Given information —
▼

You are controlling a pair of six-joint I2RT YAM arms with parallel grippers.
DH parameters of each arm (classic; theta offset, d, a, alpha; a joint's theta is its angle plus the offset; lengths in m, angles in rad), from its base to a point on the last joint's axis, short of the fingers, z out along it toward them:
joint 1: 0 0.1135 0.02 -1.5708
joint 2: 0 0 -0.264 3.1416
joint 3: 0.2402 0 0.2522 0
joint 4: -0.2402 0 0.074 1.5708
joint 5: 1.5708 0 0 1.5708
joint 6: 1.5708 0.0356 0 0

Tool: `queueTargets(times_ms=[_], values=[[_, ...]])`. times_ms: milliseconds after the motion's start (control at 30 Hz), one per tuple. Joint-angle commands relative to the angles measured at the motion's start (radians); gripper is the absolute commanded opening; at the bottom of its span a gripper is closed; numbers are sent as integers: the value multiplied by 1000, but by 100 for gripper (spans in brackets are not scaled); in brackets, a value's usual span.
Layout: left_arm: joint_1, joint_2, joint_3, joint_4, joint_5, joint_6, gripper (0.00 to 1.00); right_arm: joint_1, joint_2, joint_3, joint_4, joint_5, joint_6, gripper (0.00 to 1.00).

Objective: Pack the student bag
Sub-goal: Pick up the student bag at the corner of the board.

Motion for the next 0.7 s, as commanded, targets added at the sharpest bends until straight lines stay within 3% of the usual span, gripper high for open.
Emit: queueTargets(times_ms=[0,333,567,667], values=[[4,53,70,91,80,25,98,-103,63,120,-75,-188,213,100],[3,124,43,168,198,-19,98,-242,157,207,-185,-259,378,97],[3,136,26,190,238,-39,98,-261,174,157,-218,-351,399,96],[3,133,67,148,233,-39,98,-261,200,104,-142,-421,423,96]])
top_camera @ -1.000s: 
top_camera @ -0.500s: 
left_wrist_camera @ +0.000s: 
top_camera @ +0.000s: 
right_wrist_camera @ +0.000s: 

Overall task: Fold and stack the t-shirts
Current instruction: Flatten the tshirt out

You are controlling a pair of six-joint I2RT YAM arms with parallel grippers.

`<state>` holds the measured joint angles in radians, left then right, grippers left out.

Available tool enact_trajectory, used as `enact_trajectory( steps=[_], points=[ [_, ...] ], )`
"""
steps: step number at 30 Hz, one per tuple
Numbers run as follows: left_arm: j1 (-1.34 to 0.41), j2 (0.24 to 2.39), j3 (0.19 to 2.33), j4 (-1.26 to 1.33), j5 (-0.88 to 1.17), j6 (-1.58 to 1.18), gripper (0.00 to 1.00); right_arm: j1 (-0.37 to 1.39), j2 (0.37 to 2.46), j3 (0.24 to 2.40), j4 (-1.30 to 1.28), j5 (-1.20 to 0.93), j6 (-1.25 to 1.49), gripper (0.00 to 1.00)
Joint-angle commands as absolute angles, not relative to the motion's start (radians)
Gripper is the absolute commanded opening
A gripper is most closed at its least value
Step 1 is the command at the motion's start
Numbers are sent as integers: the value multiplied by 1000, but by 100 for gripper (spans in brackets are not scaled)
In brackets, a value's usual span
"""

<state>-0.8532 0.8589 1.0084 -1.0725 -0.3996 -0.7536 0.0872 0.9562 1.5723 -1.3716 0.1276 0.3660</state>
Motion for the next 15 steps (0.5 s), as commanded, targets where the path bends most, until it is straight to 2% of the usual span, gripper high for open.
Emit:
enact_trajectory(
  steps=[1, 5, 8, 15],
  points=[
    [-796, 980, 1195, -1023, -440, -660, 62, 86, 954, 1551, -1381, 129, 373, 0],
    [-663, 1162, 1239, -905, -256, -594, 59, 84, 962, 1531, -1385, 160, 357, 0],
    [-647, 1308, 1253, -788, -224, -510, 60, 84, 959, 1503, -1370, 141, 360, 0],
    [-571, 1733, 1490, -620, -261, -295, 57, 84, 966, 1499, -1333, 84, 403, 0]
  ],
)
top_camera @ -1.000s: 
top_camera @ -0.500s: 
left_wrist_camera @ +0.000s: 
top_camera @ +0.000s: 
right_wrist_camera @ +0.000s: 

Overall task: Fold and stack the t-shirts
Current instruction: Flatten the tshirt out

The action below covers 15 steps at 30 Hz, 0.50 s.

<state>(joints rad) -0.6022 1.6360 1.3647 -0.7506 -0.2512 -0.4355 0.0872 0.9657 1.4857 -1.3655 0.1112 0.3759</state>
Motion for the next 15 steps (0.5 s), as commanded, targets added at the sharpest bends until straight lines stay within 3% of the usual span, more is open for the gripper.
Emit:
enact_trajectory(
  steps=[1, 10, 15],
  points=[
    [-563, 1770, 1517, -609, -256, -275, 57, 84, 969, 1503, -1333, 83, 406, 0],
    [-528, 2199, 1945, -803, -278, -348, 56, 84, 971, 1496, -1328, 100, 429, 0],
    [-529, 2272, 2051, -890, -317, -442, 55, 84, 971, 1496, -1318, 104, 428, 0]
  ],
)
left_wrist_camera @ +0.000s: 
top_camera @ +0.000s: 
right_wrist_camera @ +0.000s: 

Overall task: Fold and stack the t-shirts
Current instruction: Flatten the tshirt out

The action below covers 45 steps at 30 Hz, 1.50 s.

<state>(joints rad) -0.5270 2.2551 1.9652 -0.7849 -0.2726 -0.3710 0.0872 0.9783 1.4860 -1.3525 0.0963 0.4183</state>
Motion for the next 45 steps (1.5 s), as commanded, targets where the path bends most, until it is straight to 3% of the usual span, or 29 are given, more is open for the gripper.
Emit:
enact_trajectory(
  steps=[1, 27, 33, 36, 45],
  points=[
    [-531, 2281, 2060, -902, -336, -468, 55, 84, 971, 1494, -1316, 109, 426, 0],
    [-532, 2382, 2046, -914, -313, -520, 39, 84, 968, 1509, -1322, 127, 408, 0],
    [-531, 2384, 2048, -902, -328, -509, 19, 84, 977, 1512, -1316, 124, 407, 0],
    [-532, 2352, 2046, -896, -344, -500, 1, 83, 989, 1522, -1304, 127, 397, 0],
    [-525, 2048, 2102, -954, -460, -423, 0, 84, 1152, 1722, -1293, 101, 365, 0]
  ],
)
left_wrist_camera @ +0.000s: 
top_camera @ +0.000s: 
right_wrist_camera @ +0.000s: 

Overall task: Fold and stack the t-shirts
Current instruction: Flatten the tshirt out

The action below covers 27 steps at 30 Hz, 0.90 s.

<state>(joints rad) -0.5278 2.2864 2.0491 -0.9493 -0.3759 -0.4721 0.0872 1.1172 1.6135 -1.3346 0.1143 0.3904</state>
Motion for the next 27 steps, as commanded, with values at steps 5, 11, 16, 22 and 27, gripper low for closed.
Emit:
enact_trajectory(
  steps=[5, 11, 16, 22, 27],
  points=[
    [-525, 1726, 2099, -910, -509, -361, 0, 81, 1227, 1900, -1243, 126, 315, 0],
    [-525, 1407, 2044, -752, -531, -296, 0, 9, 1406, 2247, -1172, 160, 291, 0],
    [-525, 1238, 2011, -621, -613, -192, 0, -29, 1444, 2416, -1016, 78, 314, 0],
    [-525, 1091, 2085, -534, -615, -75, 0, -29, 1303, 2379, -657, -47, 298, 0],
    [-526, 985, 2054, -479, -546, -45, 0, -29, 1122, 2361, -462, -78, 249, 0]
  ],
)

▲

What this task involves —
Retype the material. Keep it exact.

Written solution —
You are controlling a pair of six-joint I2RT YAM arms with parallel grippers.
DH parameters of each arm (classic; theta offset, d, a, alpha; a joint's theta is its angle plus the offset; lengths in m, angles in rad), from its base to a point on the last joint's axis, short of the fingers, z out along it toward them:
joint 1: 0 0.1135 0.02 -1.5708
joint 2: 0 0 -0.264 3.1416
joint 3: 0.2402 0 0.2522 0
joint 4: -0.2402 0 0.074 1.5708
joint 5: 1.5708 0 0 1.5708
joint 6: 1.5708 0.0356 0 0

Tool: `queueTargets(times_ms=[_], values=[[_, ...]])`. times_ms: milliseconds after the motion's start (control at 30 Hz), one per tuple. Joint-angle commands relative to the angles measured at the motion's start (radians); gripper is the absolute commanded opening; at the bottom of its span a gripper is closed; numbers are sent as integers: the value multiplied by 1000, but by 100 for gripper (spans in brackets are not scaled); in brackets, a value's usual span.
Layout: left_arm: joint_1, joint_2, joint_3, joint_4, joint_5, joint_6, gripper (0.00 to 1.00); right_arm: joint_1, joint_2, joint_3, joint_4, joint_5, joint_6, gripper (0.00 to 1.00).

Objective: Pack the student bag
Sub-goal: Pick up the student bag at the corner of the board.

Motion for the next 0.7 s, as commanded, targets added at the sharpest bends until straight lines stay within 3% of the usual span, gripper high for open.
Emit: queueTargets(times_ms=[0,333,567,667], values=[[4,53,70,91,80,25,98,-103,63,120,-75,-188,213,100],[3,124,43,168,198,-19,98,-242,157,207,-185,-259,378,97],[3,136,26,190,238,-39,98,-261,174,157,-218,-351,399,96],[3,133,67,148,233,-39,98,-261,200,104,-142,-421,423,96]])
top_camera @ -1.000s: 
top_camera @ -0.500s: 
left_wrist_camera @ +0.000s: 
top_camera @ +0.000s: 
right_wrist_camera @ +0.000s: 

Overall task: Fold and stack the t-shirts
Current instruction: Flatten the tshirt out

You are controlling a pair of six-joint I2RT YAM arms with parallel grippers.

`<state>` holds the measured joint angles in radians, left then right, grippers left out.

Available tool enact_trajectory, used as `enact_trajectory( steps=[_], points=[ [_, ...] ], )`
"""
steps: step number at 30 Hz, one per tuple
Numbers run as follows: left_arm: j1 (-1.34 to 0.41), j2 (0.24 to 2.39), j3 (0.19 to 2.33), j4 (-1.26 to 1.33), j5 (-0.88 to 1.17), j6 (-1.58 to 1.18), gripper (0.00 to 1.00); right_arm: j1 (-0.37 to 1.39), j2 (0.37 to 2.46), j3 (0.24 to 2.40), j4 (-1.30 to 1.28), j5 (-1.20 to 0.93), j6 (-1.25 to 1.49), gripper (0.00 to 1.00)
Joint-angle commands as absolute angles, not relative to the motion's start (radians)
Gripper is the absolute commanded opening
A gripper is most closed at its least value
Step 1 is the command at the motion's start
Numbers are sent as integers: the value multiplied by 1000, but by 100 for gripper (spans in brackets are not scaled)
In brackets, a value's usual span
"""

<state>-0.8532 0.8589 1.0084 -1.0725 -0.3996 -0.7536 0.0872 0.9562 1.5723 -1.3716 0.1276 0.3660</state>
Motion for the next 15 steps (0.5 s), as commanded, targets where the path bends most, until it is straight to 2% of the usual span, gripper high for open.
Emit:
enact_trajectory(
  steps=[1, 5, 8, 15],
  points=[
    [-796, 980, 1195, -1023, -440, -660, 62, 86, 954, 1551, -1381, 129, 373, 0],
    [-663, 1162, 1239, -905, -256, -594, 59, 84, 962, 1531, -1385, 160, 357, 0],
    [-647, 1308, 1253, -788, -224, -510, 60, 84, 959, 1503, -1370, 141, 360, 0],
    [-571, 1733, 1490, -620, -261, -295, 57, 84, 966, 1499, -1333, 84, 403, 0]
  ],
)
top_camera @ -1.000s: 
top_camera @ -0.500s: 
left_wrist_camera @ +0.000s: 
top_camera @ +0.000s: 
right_wrist_camera @ +0.000s: 

Overall task: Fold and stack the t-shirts
Current instruction: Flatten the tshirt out

The action below covers 15 steps at 30 Hz, 0.50 s.

<state>(joints rad) -0.6022 1.6360 1.3647 -0.7506 -0.2512 -0.4355 0.0872 0.9657 1.4857 -1.3655 0.1112 0.3759</state>
Motion for the next 15 steps (0.5 s), as commanded, targets added at the sharpest bends until straight lines stay within 3% of the usual span, more is open for the gripper.
Emit:
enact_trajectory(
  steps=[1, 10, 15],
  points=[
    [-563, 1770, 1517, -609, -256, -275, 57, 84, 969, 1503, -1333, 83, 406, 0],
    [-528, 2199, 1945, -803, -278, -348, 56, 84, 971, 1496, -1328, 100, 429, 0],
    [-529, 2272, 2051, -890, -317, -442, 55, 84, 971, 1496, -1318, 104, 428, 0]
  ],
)
left_wrist_camera @ +0.000s: 
top_camera @ +0.000s: 
right_wrist_camera @ +0.000s: 

Overall task: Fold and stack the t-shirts
Current instruction: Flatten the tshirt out

The action below covers 45 steps at 30 Hz, 1.50 s.

<state>(joints rad) -0.5270 2.2551 1.9652 -0.7849 -0.2726 -0.3710 0.0872 0.9783 1.4860 -1.3525 0.0963 0.4183</state>
Motion for the next 45 steps (1.5 s), as commanded, targets where the path bends most, until it is straight to 3% of the usual span, or 29 are given, more is open for the gripper.
Emit:
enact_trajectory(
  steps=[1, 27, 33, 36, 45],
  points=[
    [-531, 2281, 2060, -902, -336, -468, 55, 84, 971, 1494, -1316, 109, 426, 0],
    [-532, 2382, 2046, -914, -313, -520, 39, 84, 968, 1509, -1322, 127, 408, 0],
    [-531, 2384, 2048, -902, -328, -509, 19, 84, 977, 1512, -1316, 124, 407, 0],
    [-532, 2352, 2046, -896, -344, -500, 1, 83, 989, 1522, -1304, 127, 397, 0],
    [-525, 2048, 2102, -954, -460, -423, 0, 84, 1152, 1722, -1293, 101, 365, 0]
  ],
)
left_wrist_camera @ +0.000s: 
top_camera @ +0.000s: 
right_wrist_camera @ +0.000s: 

Overall task: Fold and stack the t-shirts
Current instruction: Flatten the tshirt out

The action below covers 27 steps at 30 Hz, 0.90 s.

<state>(joints rad) -0.5278 2.2864 2.0491 -0.9493 -0.3759 -0.4721 0.0872 1.1172 1.6135 -1.3346 0.1143 0.3904</state>
Motion for the next 27 steps, as commanded, with values at steps 5, 11, 16, 22 and 27, gripper low for closed.
Emit:
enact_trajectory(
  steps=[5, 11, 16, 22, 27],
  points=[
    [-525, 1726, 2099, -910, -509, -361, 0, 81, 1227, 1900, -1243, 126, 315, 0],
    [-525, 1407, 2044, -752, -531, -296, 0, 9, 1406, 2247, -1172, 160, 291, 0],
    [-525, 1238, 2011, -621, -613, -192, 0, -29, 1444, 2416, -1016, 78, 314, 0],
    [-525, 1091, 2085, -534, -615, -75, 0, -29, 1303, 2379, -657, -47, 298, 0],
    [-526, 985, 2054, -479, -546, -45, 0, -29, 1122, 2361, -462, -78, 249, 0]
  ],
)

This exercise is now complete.